Rainforest Action Network was one of the pioneers in this approach. It organized actions around Kinko's, Home Depot and other big purchasers of paper and wood products. When hundreds of those middleman companies adopted RAN's policy objectives for their suppliers--no harvesting of old-growth forest--the issue could no longer be ignored by the timber industry. This is a hard, long, messy way to change things, no question. Rainforest Action put the heat to Boise Cascade, a belligerent opponent of environmental regulation, and the company finally "capitulated" with a new policy statement. The commitment was bogus, RAN decided, and continued its organizing.
The McDonald's commitment is regarded as genuine, despite some obvious fudging, but only a first step too. The fast-food giant is already working with People for the Ethical Treatment of Animals to reform the ways in which animals are raised and slaughtered. One of the strong points in the McDonald's declaration is a commitment to continuous improvement and an auditing system of regular inspections that allows outside critics to judge for themselves whether the progress is real. The activist groups well understand that they can't walk away after the corporate press release. They have to stay on the case. This private process, despite the weaknesses, may be developing new models for how to achieve industrial change--perhaps a prototype for more effective regulation if government ever finds the will to act on these issues.
The notorious "hog factories" of capital-intensive agriculture are among the ripe targets for similar campaigns. Smithfield Foods, the largest pork producer, continues to gobble up other major companies, tightening the market noose around smaller independent farmers whose incomes have been devastated by the spread of the factory model for raising hogs. But Smithfield's many retail brand names are highly vulnerable, once consumers learn what they are buying with the bacon. The food we eat relies on extraordinarily inhumane methods that also sow destruction in surrounding environments while concentrating economic power in a handful of dominating corporations.

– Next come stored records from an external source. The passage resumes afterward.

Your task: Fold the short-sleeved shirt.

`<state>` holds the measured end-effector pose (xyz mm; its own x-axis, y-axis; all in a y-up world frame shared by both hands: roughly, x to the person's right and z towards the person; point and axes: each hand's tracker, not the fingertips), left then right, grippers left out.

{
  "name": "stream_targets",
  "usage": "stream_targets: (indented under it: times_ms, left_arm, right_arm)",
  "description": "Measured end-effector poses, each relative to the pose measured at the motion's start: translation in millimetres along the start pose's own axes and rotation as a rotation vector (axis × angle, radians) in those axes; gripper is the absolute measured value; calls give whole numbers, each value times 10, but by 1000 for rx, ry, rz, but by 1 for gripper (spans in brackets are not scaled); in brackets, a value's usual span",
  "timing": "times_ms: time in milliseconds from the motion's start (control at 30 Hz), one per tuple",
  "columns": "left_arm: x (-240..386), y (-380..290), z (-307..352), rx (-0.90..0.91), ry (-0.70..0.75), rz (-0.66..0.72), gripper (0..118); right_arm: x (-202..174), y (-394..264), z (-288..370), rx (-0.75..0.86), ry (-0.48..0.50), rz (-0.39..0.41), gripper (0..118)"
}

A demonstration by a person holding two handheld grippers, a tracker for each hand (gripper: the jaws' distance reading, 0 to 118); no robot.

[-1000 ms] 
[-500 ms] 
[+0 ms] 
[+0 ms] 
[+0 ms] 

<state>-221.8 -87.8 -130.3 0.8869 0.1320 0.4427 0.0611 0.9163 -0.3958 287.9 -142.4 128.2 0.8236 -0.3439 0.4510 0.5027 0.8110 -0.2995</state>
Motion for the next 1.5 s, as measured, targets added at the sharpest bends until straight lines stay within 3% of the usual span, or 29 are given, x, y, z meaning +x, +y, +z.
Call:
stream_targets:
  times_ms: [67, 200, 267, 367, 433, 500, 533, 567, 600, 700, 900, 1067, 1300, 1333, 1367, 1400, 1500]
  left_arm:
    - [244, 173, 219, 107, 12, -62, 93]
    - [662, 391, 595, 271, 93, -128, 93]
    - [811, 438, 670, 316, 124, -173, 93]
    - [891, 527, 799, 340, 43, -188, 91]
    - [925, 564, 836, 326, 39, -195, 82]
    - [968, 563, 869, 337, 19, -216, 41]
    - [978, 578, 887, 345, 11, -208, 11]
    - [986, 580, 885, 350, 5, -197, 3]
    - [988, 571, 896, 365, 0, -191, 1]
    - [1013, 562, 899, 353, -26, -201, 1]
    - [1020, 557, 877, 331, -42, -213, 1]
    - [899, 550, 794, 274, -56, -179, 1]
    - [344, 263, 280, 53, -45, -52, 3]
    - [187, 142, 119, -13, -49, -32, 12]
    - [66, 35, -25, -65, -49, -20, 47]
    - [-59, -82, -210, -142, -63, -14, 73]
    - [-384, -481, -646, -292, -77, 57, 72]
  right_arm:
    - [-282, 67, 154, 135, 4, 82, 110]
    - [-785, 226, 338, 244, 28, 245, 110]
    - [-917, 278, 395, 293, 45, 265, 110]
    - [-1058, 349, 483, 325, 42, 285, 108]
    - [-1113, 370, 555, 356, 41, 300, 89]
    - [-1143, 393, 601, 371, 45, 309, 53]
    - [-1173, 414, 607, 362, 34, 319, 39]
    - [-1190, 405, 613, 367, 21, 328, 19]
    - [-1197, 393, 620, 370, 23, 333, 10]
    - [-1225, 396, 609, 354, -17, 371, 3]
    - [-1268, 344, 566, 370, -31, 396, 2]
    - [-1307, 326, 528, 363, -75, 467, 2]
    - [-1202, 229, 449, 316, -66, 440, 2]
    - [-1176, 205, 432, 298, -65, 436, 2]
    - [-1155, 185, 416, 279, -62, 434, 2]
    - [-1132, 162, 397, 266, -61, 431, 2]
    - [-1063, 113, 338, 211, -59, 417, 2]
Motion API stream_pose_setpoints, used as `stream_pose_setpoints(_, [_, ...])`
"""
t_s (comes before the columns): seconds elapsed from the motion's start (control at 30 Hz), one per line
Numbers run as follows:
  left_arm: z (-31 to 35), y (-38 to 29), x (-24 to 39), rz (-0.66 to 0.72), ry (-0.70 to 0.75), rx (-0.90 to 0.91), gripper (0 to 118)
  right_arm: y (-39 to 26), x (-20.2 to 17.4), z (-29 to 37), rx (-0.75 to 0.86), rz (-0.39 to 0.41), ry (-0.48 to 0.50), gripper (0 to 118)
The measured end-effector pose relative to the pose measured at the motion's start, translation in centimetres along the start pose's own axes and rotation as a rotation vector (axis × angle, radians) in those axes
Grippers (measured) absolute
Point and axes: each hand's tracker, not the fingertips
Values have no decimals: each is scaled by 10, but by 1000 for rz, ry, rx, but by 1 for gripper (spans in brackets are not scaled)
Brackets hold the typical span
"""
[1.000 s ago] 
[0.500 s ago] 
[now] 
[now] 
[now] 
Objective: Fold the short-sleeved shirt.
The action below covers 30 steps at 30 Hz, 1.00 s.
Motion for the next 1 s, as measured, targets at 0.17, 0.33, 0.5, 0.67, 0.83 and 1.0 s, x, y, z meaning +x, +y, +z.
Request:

All these issues are the subject of contentious conflicts around the nation, especially in the farm states, yet the politics of food is not on the agenda of either major party. Does Ronald McDonald perhaps know something about Americans that the pollsters for Republicans and Democrats have overlooked? The explanation for their indifference is well understood. Both major parties (and most state governments) are fully aligned with the big names (and campaign contributors) of corporate agriculture. Most politicians embrace the industry's economics--the logic that says bigness is better--and pols typically hide behind the veil of "sound science," that is, industry claims that public complaints about health, environmental damage or the destruction of rural communities are mere sentiments.
Republicans are hopeless--no surprise. Some Democrats (including Representative Dennis Kucinich, a presidential candidate) do understand the centrality of food as a public concern--and recognize that the issue of food can unite people across the usual political divisions. A new presidential campaign is under way, and voters should listen carefully. Are any of these candidates brave enough to talk about hamburgers?